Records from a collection
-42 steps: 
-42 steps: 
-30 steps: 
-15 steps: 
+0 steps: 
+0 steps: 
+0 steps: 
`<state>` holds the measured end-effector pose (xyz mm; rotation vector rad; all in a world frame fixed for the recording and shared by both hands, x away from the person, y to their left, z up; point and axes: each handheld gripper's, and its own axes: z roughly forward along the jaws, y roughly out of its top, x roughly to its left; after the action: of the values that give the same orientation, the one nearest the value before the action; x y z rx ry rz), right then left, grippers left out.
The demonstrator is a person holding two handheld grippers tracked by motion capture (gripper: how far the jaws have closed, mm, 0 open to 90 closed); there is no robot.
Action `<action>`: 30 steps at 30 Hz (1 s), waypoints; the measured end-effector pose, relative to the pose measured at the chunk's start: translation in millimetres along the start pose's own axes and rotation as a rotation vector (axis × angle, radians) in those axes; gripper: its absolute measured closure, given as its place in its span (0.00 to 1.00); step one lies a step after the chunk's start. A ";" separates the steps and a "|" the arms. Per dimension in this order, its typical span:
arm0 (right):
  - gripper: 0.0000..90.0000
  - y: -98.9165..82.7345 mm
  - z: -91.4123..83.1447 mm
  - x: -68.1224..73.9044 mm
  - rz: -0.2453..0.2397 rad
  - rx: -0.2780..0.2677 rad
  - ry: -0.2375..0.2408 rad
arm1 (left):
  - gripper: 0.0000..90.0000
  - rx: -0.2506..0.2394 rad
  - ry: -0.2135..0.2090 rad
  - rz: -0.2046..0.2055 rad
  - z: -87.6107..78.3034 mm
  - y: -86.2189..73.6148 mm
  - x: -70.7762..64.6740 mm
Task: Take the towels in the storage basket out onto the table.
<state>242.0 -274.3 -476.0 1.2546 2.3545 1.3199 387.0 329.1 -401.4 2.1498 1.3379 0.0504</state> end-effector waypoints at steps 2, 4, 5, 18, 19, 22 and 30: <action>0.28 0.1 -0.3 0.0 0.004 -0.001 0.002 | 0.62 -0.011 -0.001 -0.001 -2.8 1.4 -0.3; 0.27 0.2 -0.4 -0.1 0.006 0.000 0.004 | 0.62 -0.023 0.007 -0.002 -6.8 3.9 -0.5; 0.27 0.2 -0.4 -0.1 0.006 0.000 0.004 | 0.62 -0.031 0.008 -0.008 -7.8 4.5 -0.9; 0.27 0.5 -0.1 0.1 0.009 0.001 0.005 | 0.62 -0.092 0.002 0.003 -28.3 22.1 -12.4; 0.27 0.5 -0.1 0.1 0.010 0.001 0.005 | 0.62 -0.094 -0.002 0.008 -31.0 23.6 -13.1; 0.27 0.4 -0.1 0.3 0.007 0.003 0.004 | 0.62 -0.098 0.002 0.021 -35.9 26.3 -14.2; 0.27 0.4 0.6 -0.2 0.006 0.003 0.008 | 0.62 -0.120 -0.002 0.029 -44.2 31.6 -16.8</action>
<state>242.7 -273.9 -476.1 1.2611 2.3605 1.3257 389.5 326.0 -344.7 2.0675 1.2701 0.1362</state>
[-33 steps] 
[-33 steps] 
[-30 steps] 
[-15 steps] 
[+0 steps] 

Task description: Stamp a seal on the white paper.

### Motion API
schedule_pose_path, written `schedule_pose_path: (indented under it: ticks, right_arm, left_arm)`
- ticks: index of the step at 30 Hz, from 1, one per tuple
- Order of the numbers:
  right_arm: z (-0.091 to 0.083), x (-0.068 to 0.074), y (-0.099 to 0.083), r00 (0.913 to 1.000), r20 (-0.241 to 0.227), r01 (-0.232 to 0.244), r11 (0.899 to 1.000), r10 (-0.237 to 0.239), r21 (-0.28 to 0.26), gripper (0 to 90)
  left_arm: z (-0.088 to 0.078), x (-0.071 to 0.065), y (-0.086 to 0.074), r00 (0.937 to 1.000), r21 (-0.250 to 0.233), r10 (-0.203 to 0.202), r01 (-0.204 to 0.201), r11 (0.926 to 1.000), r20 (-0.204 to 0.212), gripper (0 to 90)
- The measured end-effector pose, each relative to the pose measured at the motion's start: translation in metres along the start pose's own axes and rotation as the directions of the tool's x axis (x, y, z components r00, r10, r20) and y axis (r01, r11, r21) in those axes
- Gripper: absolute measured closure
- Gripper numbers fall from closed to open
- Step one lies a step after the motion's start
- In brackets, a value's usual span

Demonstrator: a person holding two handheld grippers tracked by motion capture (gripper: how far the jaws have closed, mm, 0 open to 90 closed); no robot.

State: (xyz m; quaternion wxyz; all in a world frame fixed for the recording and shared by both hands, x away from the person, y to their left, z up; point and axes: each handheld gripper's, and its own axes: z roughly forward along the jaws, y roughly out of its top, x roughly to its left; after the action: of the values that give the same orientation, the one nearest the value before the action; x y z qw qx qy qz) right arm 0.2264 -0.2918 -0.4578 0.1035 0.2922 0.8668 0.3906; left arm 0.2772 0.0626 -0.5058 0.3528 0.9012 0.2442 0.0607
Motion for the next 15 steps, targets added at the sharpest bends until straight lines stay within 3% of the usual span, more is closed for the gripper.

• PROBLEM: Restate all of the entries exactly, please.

• COMPLETED EXERCISE:
-42 steps: 
-42 steps: 
-30 steps: 
-15 steps: 
+0 steps: 
+0 steps: 
+0 steps: 
`<state>` holds the measured end-effector pose (xyz mm; rotation vector rad; all in a world frame fixed for the recording and shared by both hands, x away from the person, y to their left, z up; point and axes: each handheld gripper's, and its own axes: z roughly forward along the jaws, y roughly out of its top, x roughly to its left; after the action: of the values that give the same orientation, the one nearest the value before the action; x y z rx ry rz), right then left, grippers left out.
The demonstrator is a person holding two handheld grippers tracked by motion capture (gripper: how far the jaws have closed, mm, 0 open to 90 closed); there is no robot.
Action `<action>`: 30 steps at 30 Hz (1 s), waypoints; the measured end-effector pose, relative to the pose measured at the chunk's start: translation in millimetres along the start pose's own axes and rotation as a rotation vector (axis × angle, radians) in those axes; gripper: its absolute measured closure, given as its place in its span (0.00 to 1.00); step one lies a step after the chunk's start. A ";" separates the steps and a "|" the arms. Per dimension in this order, its typical span:
arm0 (right):
  - gripper: 0.0000..90.0000
  - y: -98.9165..82.7345 mm
  - z: -91.4123..83.1447 mm
  - x: -68.1224..73.9044 mm
  - rz: -0.2453..0.2397 rad
  - rx: -0.2780..0.2677 rad
  - ry: -0.2375..0.2408 rad
arm1 (left):
  - gripper: 0.0000..90.0000
  - rx: -0.2506..0.2394 rad
  - ry: -0.2135..0.2090 rad
  - rz: -0.2046..0.2055 rad
  - z: -87.6107..78.3034 mm
  - y: -86.2189..73.6148 mm
  - x: -70.7762..64.6740 mm
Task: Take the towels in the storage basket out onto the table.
<state>242.0 -274.3 -476.0 1.2546 2.3545 1.3199 387.0 329.1 -401.4 2.1498 1.3379 0.0504</state> end-effector waypoints at steps 2, 4, 5, 18, 19, 22 and 30: <action>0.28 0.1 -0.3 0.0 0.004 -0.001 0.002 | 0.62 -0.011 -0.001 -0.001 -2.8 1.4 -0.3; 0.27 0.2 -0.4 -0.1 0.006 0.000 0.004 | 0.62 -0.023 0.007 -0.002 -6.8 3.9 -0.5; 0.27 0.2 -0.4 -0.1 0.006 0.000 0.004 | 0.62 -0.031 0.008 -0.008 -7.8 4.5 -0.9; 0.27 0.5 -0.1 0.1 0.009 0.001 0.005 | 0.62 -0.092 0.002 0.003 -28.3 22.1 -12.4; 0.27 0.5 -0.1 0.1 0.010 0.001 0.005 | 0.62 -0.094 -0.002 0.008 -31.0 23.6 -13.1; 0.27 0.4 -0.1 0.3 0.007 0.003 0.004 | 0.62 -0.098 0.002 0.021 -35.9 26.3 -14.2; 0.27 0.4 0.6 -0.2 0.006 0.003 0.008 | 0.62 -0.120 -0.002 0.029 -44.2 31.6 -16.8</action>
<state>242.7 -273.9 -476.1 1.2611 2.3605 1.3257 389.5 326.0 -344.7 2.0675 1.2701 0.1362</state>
[-33 steps] 
[-33 steps] 
[-30 steps] 
[-15 steps] 
[+0 steps] 

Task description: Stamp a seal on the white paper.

### Motion API
schedule_pose_path, written `schedule_pose_path: (indented under it: ticks, right_arm, left_arm)`
- ticks: index of the step at 30 Hz, from 1, one per tuple
- Order of the numbers:
  right_arm: z (-0.091 to 0.083), x (-0.068 to 0.074), y (-0.099 to 0.083), r00 (0.913 to 1.000), r20 (-0.241 to 0.227), r01 (-0.232 to 0.244), r11 (0.899 to 1.000), r10 (-0.237 to 0.239), r21 (-0.28 to 0.26), gripper (0 to 90)
  left_arm: z (-0.088 to 0.078), x (-0.071 to 0.065), y (-0.086 to 0.074), r00 (0.937 to 1.000), r21 (-0.250 to 0.233), r10 (-0.203 to 0.202), r01 (-0.204 to 0.201), r11 (0.926 to 1.000), r20 (-0.204 to 0.212), gripper (0 to 90)
- The measured end-effector pose, each relative to the pose measured at the motion's start: translation in metres along the start pose's own axes and rotation as the directions of the tool's x axis (x, y, z components r00, r10, r20) and y axis (r01, r11, r21) in those axes
- Gripper: absolute measured closure
- Gripper numbers fall from closed to open
- Step one lies a step after the motion's start
- In brackets, a value's usual span

Demonstrator: a person holding two handheld grippers tracked by motion capture (gripper: how far the jaws have closed, mm, 0 open to 90 closed); no robot.

State: (xyz m; quaternion wxyz; all in a world frame fixed for the recording and shared by both hands, x away from the person, y to their left, z up; point and axes: each handheld gripper's, and its own axes: z roughly forward along the jaws, y roughly out of its top, x roughly to its left; after the action: of the values that give the same orientation, the one nearest the value before the action; x y z qw qx qy qz) right arm 0.2264 -0.2918 -0.4578 0.1035 0.2922 0.8668 0.3906; left arm 0.2772 0.0626 -0.5058 0.3528 0.9012 0.2442 0.0607
Motion for the next 15 steps, targets added at the sharpest bends until straight lines stay within 3% of the usual span, more is closed for the gripper.

No additional response is required.